** Data extract follows **
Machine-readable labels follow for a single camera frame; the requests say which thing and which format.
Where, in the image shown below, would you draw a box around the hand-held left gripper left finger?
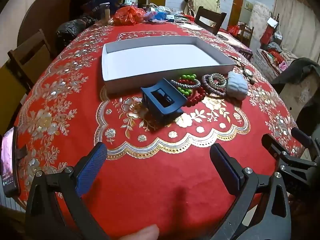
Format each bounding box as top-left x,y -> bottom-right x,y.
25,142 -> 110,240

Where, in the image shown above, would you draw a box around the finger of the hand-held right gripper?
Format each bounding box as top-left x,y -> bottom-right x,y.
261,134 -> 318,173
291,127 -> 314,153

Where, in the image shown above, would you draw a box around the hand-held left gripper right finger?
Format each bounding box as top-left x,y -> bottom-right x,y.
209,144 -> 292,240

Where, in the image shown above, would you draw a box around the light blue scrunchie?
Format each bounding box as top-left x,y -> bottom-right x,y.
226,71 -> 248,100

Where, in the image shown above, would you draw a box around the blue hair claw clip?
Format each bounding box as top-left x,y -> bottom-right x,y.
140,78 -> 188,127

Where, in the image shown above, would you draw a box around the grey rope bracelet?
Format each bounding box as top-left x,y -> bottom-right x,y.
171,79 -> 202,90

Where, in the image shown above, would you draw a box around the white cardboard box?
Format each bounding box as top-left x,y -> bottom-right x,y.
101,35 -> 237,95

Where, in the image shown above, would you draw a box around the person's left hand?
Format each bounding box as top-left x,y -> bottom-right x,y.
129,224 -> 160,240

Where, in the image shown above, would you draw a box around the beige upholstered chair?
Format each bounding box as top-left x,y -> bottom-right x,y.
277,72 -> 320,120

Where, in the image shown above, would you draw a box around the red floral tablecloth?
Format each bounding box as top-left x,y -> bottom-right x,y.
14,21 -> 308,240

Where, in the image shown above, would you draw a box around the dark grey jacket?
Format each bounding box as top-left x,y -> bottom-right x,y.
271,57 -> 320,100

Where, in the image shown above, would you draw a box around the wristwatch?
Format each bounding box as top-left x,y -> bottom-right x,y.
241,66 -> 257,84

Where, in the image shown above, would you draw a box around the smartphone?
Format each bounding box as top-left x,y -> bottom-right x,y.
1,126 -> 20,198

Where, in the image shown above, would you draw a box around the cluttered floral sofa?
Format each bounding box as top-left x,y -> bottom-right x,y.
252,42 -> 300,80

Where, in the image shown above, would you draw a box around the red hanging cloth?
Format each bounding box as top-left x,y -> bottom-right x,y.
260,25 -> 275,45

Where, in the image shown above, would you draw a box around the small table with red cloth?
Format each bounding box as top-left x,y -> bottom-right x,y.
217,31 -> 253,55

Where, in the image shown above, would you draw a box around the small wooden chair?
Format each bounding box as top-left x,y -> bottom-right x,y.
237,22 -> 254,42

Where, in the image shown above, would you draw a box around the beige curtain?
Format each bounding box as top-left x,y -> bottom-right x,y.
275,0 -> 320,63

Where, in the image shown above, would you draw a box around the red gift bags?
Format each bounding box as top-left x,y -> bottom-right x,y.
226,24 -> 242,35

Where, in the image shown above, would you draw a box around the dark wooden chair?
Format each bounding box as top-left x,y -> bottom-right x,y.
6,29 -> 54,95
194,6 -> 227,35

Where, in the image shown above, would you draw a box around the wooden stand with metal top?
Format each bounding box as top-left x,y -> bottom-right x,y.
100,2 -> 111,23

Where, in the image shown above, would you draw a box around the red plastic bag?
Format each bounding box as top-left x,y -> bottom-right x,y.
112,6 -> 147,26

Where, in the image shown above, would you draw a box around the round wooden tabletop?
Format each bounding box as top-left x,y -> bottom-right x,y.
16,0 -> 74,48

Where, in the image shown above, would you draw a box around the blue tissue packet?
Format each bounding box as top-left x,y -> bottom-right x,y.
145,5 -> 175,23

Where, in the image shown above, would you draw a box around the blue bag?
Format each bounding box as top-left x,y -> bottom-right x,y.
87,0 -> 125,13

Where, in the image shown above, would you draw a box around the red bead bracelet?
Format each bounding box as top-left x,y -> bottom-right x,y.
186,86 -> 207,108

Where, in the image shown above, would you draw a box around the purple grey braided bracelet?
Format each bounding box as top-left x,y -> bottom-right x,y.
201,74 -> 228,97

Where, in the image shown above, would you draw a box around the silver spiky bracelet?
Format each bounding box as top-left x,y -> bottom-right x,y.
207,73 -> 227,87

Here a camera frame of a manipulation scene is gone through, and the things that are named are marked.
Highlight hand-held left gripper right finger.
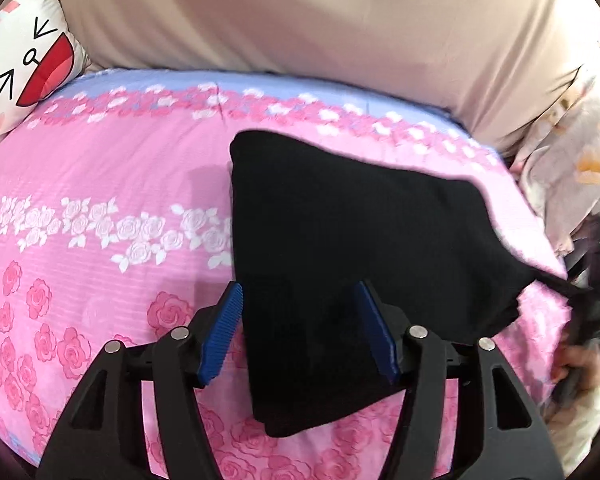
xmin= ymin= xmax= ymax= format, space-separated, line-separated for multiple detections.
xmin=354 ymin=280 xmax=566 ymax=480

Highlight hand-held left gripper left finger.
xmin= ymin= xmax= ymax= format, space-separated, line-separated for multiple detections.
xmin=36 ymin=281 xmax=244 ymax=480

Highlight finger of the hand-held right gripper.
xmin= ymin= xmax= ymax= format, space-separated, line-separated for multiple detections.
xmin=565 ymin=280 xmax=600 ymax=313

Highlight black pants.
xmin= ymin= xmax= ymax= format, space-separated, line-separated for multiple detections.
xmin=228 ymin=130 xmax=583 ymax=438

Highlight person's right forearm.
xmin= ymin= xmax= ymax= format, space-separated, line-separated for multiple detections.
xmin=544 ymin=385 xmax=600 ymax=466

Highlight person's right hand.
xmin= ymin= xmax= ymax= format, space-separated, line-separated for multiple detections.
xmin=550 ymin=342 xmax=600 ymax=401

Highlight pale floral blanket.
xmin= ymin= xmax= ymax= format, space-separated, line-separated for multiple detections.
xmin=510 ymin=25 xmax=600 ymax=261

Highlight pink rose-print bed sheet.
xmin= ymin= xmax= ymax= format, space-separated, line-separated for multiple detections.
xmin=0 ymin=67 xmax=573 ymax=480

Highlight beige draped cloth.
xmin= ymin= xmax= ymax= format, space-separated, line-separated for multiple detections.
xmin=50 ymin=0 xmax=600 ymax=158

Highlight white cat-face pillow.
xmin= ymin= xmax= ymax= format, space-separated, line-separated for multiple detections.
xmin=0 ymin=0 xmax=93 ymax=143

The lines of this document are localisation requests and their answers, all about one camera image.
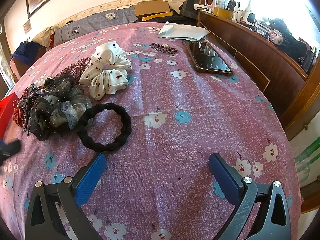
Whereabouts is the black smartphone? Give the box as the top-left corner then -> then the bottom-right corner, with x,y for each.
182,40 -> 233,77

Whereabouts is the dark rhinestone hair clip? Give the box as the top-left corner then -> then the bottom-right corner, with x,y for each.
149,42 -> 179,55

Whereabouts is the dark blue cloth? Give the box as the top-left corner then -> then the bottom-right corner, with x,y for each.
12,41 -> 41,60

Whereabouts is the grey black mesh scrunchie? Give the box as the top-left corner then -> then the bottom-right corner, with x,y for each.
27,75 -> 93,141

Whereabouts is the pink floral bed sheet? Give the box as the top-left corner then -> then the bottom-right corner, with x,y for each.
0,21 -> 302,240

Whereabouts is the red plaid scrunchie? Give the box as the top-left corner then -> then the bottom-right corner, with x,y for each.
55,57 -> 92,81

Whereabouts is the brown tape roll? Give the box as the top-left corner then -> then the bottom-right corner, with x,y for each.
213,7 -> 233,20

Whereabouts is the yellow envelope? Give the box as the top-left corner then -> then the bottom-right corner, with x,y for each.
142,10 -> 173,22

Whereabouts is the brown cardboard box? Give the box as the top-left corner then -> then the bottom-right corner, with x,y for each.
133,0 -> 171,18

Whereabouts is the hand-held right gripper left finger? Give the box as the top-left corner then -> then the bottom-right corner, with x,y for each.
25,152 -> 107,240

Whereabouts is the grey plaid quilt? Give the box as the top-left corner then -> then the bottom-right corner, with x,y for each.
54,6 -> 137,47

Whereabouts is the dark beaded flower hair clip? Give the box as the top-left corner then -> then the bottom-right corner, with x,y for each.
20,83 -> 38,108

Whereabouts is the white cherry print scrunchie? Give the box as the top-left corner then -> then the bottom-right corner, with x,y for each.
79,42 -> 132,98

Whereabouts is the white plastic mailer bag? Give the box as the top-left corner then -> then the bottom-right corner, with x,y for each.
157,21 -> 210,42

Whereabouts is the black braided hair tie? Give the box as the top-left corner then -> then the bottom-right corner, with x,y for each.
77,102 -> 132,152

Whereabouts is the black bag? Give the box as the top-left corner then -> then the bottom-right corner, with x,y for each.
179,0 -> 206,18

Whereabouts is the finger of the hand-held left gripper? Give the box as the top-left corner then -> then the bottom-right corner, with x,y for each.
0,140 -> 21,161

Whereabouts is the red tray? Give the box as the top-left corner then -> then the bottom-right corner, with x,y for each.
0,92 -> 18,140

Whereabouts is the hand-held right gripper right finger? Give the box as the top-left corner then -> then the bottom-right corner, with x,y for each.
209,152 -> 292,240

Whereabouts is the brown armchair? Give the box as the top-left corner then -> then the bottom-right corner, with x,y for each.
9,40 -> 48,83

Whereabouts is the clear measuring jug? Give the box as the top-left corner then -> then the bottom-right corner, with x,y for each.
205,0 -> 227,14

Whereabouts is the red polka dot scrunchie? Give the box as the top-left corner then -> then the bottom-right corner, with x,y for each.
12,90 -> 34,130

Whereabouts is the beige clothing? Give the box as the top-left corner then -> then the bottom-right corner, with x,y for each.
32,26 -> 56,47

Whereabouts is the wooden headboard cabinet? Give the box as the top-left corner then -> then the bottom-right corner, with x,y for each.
** End of Data extract **
▸ Exercise description: Exactly as they appear, write out the lines from the one containing "Whereabouts is the black braided" through the final line of the entries above, both included.

▸ Task output:
Whereabouts is the black braided hair tie? Give the box as the top-left corner then -> then the bottom-right corner, with x,y for each.
77,102 -> 132,152

Whereabouts is the black bag? Give the box as the top-left corner then -> then the bottom-right corner, with x,y for each.
179,0 -> 206,18

Whereabouts is the finger of the hand-held left gripper? Give the box as the top-left corner then -> then the bottom-right corner, with x,y for each.
0,140 -> 21,161

Whereabouts is the red tray? Give the box as the top-left corner then -> then the bottom-right corner, with x,y for each.
0,92 -> 18,140

Whereabouts is the hand-held right gripper right finger? Give the box as the top-left corner then -> then the bottom-right corner, with x,y for each.
209,152 -> 292,240

Whereabouts is the brown armchair? Give the box as the top-left corner then -> then the bottom-right corner, with x,y for each.
9,40 -> 48,83

Whereabouts is the clear measuring jug? Give the box as the top-left corner then -> then the bottom-right corner, with x,y for each.
205,0 -> 227,14

Whereabouts is the red polka dot scrunchie? Give the box as the top-left corner then -> then the bottom-right corner, with x,y for each.
12,90 -> 34,130

Whereabouts is the beige clothing? Give the box as the top-left corner then -> then the bottom-right corner, with x,y for each.
32,26 -> 56,47

Whereabouts is the wooden headboard cabinet? Give the box as the top-left corner then -> then the bottom-right corner, with x,y for each.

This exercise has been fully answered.